Um dos principais desafios do candidato à Presidência Flávio Bolsonaro (PL) neste início de campanha é preservar a identidade bolsonarista para manter a base e, simultaneamente, ampliar o teto eleitoral. Para isso, a campanha começa a reforçar a trajetória política do senador para além da relação com o pai, o ex-presidente Jair Bolsonaro (PL).
A associação com Jair Bolsonaro é hoje um dos principais ativos da candidatura de Flávio, mas também pode funcionar como um limitador para a expansão do eleitorado.
Segundo aliados, a imagem do senador ainda está extremamente vinculada à do pai, algo considerado natural. A questão, agora, é tentar fazer com que essa identificação não seja a única porta de entrada para o eleitor.
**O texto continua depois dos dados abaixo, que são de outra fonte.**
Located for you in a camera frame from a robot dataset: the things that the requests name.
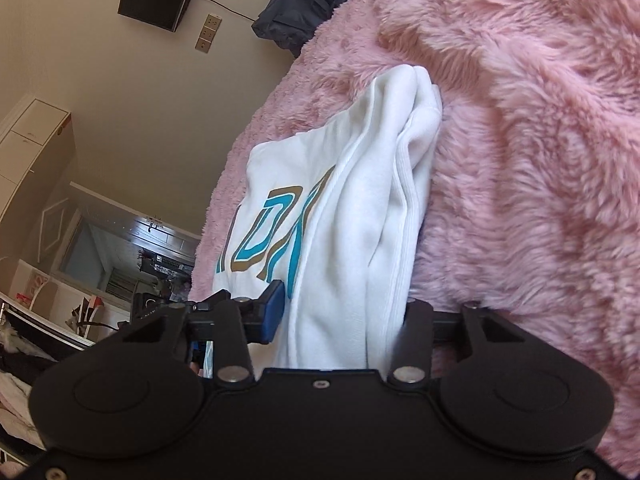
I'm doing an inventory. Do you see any white door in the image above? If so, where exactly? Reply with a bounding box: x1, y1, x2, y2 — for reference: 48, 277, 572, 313
29, 181, 200, 311

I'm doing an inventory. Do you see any white wardrobe cabinet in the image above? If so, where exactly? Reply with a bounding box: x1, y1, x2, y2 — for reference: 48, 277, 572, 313
1, 94, 76, 266

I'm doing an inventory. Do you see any pink fluffy bed blanket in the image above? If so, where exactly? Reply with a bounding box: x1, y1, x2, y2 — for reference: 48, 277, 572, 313
191, 0, 639, 477

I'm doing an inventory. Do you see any dark blue bag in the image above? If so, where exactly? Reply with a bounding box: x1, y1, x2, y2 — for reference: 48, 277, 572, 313
252, 0, 347, 58

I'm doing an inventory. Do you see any white power cable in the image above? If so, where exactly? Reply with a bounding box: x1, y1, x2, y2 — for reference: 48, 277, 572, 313
192, 0, 257, 24

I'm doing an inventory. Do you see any white sweatshirt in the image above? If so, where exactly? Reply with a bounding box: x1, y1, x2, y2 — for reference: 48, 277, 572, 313
213, 64, 442, 372

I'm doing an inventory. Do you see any wall socket strip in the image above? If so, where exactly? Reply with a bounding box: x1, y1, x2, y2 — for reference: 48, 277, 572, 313
195, 14, 222, 53
A avaliação entre interlocutores é que existe espaço para avançar sobre eleitores menos ideológicos, mas insatisfeitos com o PT e potencialmente receptivos a uma candidatura de direita. Para chegar a esse público, a estratégia passa por apresentar Flávio não apenas como o filho de Jair Bolsonaro, mas como um político com carreira própria, experiência e bandeiras consolidadas.
É nesse contexto que a comunicação da campanha começa a dar mais destaque ao currículo político do candidato. A ideia é lembrar, por exemplo, que Flávio iniciou a carreira como deputado estadual do Rio de Janeiro e foi o mais jovem eleito para o cargo no estado.